Más de un centenar de sus habitantes pagaron con su vida la decisión de no hacer parte de una guerra ajena. La última matanza de campesinos de San José ofrece unas claras semejanzas con los 12 muertos awás. Una alianza de militares y paramilitares fue finalmente imputada por la justicia el 15 de abril de 2008.
La fiscalía dictó orden de detención contra seis militares —un teniente, un subteniente, tres sargentos y un cabo—, como responsables de la muerte en febrero de 2005 de cinco adultos y tres niños pertenecientes a una comunidad que dijo no a todos los agentes armados.

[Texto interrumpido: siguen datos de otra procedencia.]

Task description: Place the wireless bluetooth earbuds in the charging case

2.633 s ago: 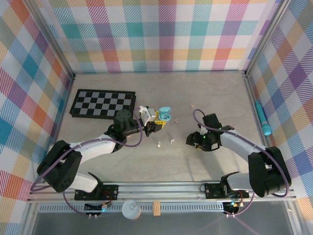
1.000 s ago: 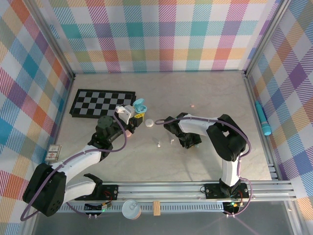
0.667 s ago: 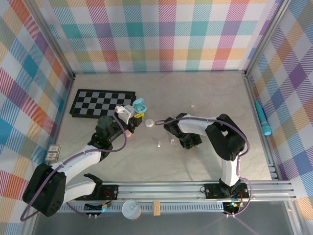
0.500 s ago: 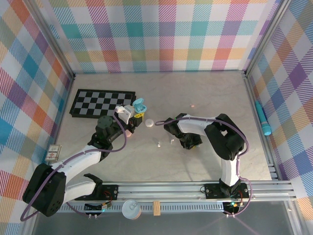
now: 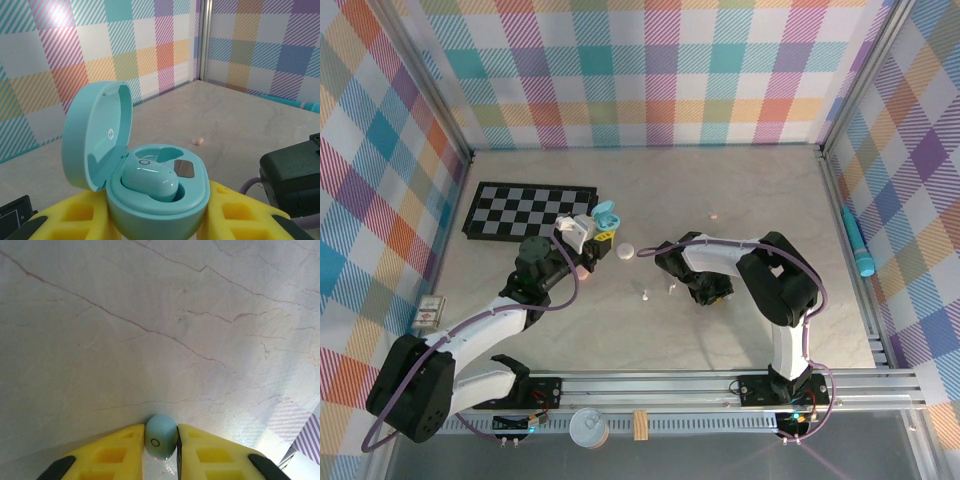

Como aquellos campesinos, los awás habían llegado a ser un "estorbo" para los guerreros. La palabra "estorbo" fue utilizada por el indígena Ortiz en su comentario sobre el asesinato.
Ese hecho, precedido por masacres cometidas entre el 4 y el 11 de febrero de este año contra al menos 17 awás, y por las amenazas de muerte contra dirigentes de la Unipa, demuestra que, pese a no querer hacer parte del conflicto, son un obstáculo para los actores armados.
Los awás son testigos tan incómodos como Tulia García, una de las últimas víctimas, presente cuando hombres armados y uniformados dieron muerte a su esposo el 23 de mayo.
Los awás son los dueños de tierras y ríos de su resguardo, de valor estratégico para los guerreros. Los awás tienen niños y jóvenes que los actores armados pretenden convertir en combatientes, contra el querer y la cultura de sus familias.
Los awás conocen la región, se mueven por ella con la agilidad de quien está en su casa, y se niegan a servir de guías para cualquiera que porte armas. Los awás, como los demás grupos indígenas, "están en resistencia contra cualquier forma de violencia", como atestigua el misionero Antonio Baraín.
Cualquiera de estas razones, o todas juntas, pueden ser la explicación del asesinato de los awás, y cualquiera de los guerreros, o todos, pueden ser sus asesinos.